Preface: I'm not a security expert. I'm not quite a Lunix newbie but when it comes to security I'm most certainly a newbie. That said if you find anything different than what I found below reply to this message.

This looks like it should be legitimate traffic. I get this same error every time I visit certain web sites. If you notice the note from Snort's web site under the heading of Corrective Action: Ensure that this event was not generated by a legitimate session then investigate the server for signs of compromise Look for other events generated by the same IP addresses. First part says "Ensure that this event was not generated by a legitimate session". To double check the problem I stopped all web activity to the suspected web site (I have a very small network and had all users stop going to certain web sites). When they stopped going to those sites the alert dropped of the chart completely. When I returned the usage it returned. This would appear then to be a legitimate request from a web site one or more of my users visited. Also note that all traffic generated went to port :80.
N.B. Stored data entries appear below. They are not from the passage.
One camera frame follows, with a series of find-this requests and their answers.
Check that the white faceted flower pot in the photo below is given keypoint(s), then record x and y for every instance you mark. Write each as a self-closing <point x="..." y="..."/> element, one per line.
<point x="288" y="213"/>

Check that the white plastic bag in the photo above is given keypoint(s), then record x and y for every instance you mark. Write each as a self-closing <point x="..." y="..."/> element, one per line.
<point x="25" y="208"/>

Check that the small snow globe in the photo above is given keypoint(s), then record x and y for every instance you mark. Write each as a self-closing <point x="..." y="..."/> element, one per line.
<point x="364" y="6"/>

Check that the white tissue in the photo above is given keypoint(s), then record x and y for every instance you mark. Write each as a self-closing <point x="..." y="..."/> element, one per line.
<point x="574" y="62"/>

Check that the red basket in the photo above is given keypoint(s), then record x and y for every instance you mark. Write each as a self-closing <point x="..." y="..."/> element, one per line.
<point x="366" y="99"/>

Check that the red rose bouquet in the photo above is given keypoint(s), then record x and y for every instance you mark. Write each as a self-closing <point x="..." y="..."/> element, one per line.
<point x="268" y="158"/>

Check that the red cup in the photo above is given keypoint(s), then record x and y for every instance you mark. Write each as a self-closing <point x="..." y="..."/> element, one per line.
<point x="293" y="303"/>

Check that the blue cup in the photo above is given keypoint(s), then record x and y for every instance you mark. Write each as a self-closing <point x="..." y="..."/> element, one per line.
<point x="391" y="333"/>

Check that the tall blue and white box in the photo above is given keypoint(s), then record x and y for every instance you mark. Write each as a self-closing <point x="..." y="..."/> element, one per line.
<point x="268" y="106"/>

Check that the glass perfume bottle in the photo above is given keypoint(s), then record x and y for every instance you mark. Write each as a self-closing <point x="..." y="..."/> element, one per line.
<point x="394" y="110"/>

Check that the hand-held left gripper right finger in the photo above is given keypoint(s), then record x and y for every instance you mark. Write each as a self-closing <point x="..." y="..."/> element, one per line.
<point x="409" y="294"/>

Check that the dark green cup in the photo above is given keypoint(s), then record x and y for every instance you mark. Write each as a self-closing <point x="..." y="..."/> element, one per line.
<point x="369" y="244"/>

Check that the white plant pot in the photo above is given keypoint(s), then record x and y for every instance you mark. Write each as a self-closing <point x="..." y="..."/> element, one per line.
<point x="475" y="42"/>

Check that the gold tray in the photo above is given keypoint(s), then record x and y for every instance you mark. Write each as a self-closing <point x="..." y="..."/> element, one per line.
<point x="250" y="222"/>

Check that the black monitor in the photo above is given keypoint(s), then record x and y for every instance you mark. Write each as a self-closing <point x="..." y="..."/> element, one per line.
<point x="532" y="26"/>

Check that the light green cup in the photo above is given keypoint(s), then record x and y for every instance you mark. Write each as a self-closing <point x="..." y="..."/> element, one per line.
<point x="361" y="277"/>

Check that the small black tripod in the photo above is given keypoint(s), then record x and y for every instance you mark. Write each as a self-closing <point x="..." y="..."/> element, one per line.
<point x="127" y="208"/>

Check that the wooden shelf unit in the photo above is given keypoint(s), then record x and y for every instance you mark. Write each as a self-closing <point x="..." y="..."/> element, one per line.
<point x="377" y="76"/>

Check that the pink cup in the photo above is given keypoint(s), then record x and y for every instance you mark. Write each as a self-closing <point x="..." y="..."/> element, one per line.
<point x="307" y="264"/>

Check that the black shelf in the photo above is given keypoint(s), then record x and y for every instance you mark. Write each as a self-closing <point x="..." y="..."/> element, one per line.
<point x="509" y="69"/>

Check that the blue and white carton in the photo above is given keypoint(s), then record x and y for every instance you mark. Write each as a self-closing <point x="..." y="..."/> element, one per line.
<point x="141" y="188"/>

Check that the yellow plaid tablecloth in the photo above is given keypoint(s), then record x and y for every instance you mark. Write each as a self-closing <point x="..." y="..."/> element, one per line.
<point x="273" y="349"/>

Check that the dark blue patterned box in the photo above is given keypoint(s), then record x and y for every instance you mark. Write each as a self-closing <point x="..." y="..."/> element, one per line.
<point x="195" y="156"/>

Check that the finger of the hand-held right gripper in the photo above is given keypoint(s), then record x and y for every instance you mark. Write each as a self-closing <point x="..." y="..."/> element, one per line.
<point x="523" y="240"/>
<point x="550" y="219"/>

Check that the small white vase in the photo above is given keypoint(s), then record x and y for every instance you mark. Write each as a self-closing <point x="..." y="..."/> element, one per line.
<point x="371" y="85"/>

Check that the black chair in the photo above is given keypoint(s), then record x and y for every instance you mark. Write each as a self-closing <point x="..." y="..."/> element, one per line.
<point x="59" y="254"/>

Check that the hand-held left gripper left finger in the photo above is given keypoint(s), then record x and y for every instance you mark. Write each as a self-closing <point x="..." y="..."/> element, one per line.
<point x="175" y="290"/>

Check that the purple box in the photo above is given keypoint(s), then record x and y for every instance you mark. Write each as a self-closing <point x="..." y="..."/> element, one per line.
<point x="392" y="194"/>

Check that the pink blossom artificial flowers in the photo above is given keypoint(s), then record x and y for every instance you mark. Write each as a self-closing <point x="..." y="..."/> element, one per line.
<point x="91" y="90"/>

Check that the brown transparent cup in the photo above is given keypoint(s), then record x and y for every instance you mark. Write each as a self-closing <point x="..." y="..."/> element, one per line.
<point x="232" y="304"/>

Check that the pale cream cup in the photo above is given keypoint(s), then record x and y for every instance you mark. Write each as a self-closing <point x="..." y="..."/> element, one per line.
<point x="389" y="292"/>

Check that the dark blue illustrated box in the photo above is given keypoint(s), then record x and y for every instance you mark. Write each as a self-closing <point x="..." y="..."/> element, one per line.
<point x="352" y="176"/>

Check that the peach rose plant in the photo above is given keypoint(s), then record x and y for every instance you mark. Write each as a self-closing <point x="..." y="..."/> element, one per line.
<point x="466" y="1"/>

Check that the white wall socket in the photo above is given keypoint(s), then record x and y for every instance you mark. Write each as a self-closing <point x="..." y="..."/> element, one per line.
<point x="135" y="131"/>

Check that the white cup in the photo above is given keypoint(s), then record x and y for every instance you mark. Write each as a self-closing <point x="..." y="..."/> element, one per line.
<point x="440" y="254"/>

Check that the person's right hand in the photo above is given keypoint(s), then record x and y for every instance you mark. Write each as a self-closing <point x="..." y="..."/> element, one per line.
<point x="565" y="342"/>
My guess as to the reason it popped up recently is that it must be a new Snort rule. It started in my logs the day after yours did.

Thanks to Charlie Brady for setting me on the right path to find this...even if he didn't know it.

P.S. If you REALLY do have a security breach. Don't share it in the open forms hackers would just love that kind of intell for free.

[Stan Coleman]

Here is the note I got back from SNORT:

"Check the latest version from CVS.  I added a new version earlier today that will reduce false positives."

I suspect that if you're is set like mine it will auto update with the new settings.